▶ [DATA EXCERPTS]:
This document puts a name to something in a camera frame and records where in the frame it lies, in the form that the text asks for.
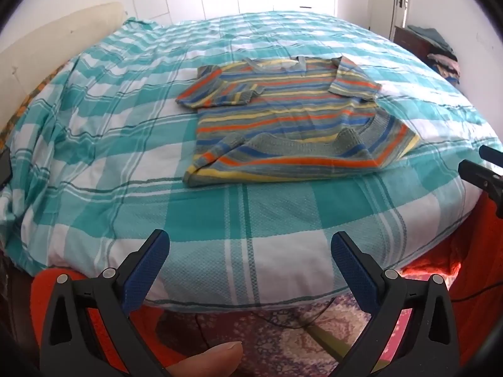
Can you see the dark wooden nightstand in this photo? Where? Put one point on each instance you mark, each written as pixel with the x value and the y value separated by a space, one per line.
pixel 408 39

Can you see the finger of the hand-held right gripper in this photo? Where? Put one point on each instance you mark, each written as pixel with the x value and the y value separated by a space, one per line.
pixel 493 154
pixel 477 174

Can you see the purple patterned rug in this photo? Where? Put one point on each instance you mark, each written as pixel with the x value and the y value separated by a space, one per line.
pixel 275 345

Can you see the black device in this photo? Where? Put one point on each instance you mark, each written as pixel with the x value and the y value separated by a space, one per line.
pixel 4 167

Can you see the orange blanket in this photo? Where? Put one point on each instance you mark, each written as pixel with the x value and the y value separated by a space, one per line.
pixel 479 251

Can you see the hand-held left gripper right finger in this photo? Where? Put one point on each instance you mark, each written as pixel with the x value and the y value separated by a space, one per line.
pixel 349 263

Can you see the white door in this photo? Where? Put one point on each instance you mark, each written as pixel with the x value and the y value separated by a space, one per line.
pixel 387 4

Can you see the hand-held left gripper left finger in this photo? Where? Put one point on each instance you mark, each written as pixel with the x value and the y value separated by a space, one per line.
pixel 151 261

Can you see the yellow patterned sheet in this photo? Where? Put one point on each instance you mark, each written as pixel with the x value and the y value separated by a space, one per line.
pixel 23 106

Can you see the teal plaid bedspread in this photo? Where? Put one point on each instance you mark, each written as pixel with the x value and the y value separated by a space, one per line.
pixel 118 125

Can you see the beige headboard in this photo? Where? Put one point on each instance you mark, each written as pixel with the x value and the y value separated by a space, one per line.
pixel 47 47

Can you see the person's left hand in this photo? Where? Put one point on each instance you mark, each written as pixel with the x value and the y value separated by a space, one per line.
pixel 212 359

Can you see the pile of clothes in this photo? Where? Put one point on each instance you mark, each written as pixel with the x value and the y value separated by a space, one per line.
pixel 442 55

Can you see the striped knit sweater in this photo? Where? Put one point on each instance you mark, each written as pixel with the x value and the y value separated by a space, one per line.
pixel 275 114

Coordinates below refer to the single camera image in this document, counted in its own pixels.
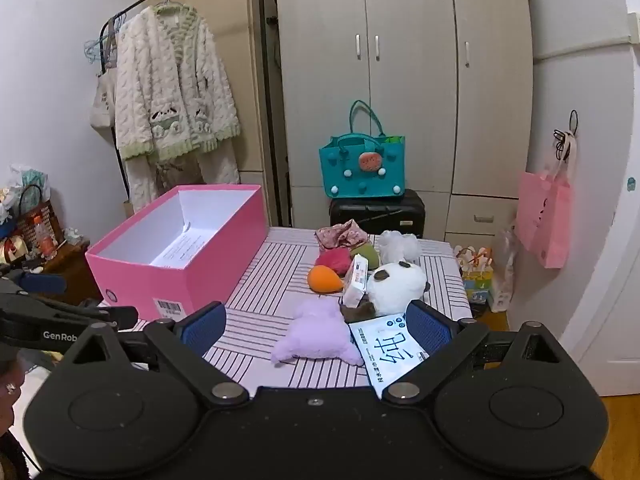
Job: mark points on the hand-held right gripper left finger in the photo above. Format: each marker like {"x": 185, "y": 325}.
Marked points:
{"x": 205, "y": 327}

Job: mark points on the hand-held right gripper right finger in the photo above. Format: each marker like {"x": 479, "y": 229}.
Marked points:
{"x": 425, "y": 327}

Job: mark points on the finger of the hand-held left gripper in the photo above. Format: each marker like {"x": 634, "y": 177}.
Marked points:
{"x": 122, "y": 316}
{"x": 45, "y": 284}

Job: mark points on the white plush with brown patches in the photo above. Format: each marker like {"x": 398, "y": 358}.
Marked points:
{"x": 395, "y": 285}

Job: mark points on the pink cardboard box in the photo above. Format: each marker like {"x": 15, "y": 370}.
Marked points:
{"x": 210, "y": 260}

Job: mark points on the pink floral cloth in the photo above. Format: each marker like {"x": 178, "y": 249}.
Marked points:
{"x": 342, "y": 234}

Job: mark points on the person's left hand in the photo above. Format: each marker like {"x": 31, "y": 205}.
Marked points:
{"x": 9, "y": 382}

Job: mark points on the wooden nightstand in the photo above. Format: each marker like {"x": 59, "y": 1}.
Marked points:
{"x": 75, "y": 270}

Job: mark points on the orange drink bottle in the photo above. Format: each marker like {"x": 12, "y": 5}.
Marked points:
{"x": 46, "y": 244}

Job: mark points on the white wet wipes pack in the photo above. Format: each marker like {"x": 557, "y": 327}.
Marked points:
{"x": 385, "y": 355}

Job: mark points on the colourful gift bag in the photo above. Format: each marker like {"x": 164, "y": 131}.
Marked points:
{"x": 475, "y": 280}

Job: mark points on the brown woven basket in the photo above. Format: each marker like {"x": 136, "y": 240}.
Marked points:
{"x": 47, "y": 215}

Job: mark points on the white printed paper sheet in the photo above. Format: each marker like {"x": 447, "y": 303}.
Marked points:
{"x": 180, "y": 250}

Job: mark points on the small white carton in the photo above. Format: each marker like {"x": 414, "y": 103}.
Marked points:
{"x": 356, "y": 280}

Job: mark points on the white fluffy plush toy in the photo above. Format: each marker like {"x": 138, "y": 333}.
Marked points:
{"x": 397, "y": 246}

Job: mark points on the white flower bouquet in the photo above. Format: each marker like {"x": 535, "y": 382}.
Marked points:
{"x": 7, "y": 205}

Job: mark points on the striped bed sheet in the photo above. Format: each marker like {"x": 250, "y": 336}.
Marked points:
{"x": 280, "y": 280}

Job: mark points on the green plush toy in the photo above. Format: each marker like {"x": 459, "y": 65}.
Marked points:
{"x": 369, "y": 252}

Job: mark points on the clear plastic bag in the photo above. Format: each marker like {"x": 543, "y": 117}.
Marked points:
{"x": 504, "y": 270}

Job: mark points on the green printed plastic bag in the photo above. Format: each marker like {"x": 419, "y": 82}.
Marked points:
{"x": 30, "y": 180}

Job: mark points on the purple plush toy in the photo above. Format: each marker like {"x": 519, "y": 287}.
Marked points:
{"x": 315, "y": 332}

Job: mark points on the orange plush toy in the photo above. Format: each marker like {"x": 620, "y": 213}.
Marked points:
{"x": 324, "y": 280}

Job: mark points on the red plush toy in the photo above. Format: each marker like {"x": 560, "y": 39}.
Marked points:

▶ [PROBLEM REQUIREMENTS]: Look through the material above. Copy each line where the word "green" appears.

▶ [RESPONSE FOR THIS EXERCISE]:
Job: mark points on the green plush toy in the photo above. Format: each marker like {"x": 459, "y": 65}.
Job: mark points on the green printed plastic bag in the photo above. Format: each marker like {"x": 419, "y": 82}.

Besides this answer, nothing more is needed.